### WORK REQUIRED
In your reply, repeat the full listing exactly and leave each picture out.
---------------
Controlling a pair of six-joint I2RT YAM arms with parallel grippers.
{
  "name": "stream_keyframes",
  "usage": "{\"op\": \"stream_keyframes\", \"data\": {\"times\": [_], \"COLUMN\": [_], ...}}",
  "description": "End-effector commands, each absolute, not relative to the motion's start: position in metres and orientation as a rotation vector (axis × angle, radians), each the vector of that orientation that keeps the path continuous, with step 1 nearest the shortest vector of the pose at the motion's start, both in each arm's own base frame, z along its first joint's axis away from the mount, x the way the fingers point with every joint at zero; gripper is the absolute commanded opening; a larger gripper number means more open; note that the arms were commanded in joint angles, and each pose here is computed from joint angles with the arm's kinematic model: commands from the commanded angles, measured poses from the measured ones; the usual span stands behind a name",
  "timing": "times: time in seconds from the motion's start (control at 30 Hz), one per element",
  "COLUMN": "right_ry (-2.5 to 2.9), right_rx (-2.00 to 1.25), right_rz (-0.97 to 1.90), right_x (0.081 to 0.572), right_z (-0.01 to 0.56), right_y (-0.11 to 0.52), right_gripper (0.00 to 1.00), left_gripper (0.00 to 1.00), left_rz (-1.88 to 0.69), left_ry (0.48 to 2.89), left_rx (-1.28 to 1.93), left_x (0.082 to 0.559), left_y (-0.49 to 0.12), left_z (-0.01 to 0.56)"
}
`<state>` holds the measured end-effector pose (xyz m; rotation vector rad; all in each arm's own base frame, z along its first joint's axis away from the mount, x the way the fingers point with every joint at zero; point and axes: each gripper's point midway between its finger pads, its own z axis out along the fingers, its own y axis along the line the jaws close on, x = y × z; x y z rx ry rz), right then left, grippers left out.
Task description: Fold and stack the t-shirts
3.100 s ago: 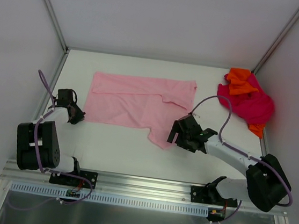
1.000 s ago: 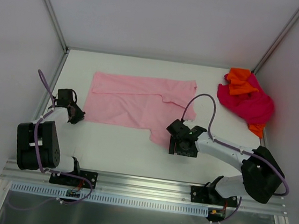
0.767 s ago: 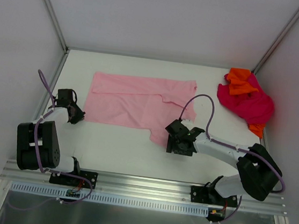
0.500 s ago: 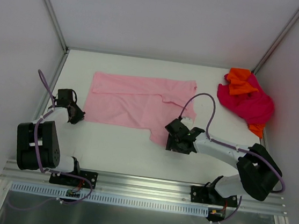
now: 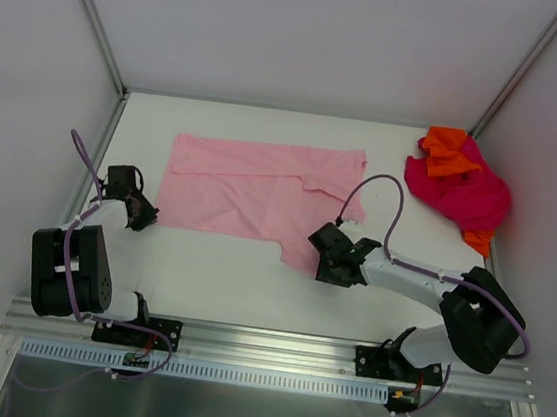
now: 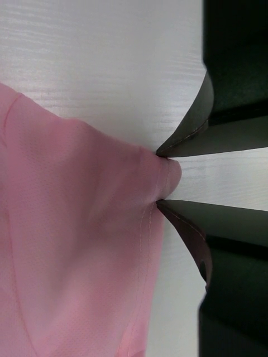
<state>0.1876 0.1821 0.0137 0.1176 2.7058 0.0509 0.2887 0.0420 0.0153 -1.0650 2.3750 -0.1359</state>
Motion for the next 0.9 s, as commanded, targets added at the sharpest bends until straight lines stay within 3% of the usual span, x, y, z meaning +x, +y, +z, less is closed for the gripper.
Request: {"op": "stream_keyframes", "data": {"times": [0.0,0.2,0.27,0.63,0.87], "right_ry": [2.741,2.748,2.737,2.734,2.665], "right_rx": [0.153,0.126,0.104,-0.154,-0.122], "right_rz": [-0.032,0.002,0.025,0.005,0.054], "right_x": [0.174,0.170,0.171,0.168,0.171], "right_z": [-0.004,-0.007,-0.003,0.045,0.072], "right_y": [0.163,0.163,0.165,0.158,0.154], "right_gripper": [0.39,0.07,0.01,0.01,0.01], "left_gripper": [0.00,0.00,0.00,0.00,0.00], "left_rz": [-0.126,-0.129,-0.129,-0.123,-0.104], "left_ry": [2.366,2.373,2.370,2.350,2.318], "left_rx": [-1.064,-1.059,-1.057,-1.004,-0.961], "left_x": [0.291,0.291,0.291,0.291,0.283], "left_y": [0.047,0.046,0.047,0.048,0.049], "left_z": [0.018,0.017,0.019,0.039,0.059]}}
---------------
### EXERCISE OUTPUT
Controlling a pair of six-joint I2RT YAM arms with parallel grippers.
{
  "name": "stream_keyframes",
  "usage": "{\"op\": \"stream_keyframes\", \"data\": {\"times\": [_], \"COLUMN\": [_], ...}}",
  "description": "End-effector commands, each absolute, not relative to the motion's start: position in metres and orientation as a rotation vector (axis × angle, radians), each the vector of that orientation that keeps the path continuous, with step 1 nearest the shortest vector of the pose at the motion's start, both in each arm's own base frame, z along its first joint's axis away from the mount, x the way the fingers point with every joint at zero; gripper is the absolute commanded opening; a larger gripper number means more open; note that the arms were commanded in joint angles, and each pose here is computed from joint angles with the arm's kinematic model: commands from the commanded angles, measured poses from the measured ones; the usual span stands behind a name",
  "timing": "times: time in seconds from the motion's start (control at 30 Hz), one per element",
  "COLUMN": "right_ry (-2.5 to 2.9), right_rx (-2.00 to 1.25), right_rz (-0.97 to 1.90), right_x (0.081 to 0.572), right_z (-0.01 to 0.56), right_y (-0.11 to 0.52), right_gripper (0.00 to 1.00), left_gripper (0.00 to 1.00), left_rz (-1.88 to 0.69), left_ry (0.48 to 2.89), left_rx (-1.28 to 1.93), left_x (0.082 to 0.559), left_y (-0.49 to 0.12), left_z (-0.01 to 0.56)"
}
`<state>` holds the measured end-effector pose (xyz m; rotation vector rad; all in each arm's own base frame, z along its first joint's axis away from the mount, x the way the fingers point with every joint at zero; point and axes: each gripper's point midway between its finger pads, its own z axis out along the fingers, its own y axis along the line the jaws close on, x = y × z; x y z rx ry rz), right then left, grippers left out.
Task description: Fold and stack the t-shirts
3.100 s ago: 
1.000 s ago: 
0.767 s ago: 
0.500 s ago: 
now: 
now: 
<state>0.1876 0.1821 0.0137 0.1176 2.7058 0.0509 0.2887 0.0420 0.0153 -1.0650 2.3750 -0.1359</state>
Motion for the next 0.9 s, as commanded, targets added at the sharpest bends until straight lines stay within 3% of the usual span, x, y, z meaning +x, +y, +z, less is closed for the gripper.
Request: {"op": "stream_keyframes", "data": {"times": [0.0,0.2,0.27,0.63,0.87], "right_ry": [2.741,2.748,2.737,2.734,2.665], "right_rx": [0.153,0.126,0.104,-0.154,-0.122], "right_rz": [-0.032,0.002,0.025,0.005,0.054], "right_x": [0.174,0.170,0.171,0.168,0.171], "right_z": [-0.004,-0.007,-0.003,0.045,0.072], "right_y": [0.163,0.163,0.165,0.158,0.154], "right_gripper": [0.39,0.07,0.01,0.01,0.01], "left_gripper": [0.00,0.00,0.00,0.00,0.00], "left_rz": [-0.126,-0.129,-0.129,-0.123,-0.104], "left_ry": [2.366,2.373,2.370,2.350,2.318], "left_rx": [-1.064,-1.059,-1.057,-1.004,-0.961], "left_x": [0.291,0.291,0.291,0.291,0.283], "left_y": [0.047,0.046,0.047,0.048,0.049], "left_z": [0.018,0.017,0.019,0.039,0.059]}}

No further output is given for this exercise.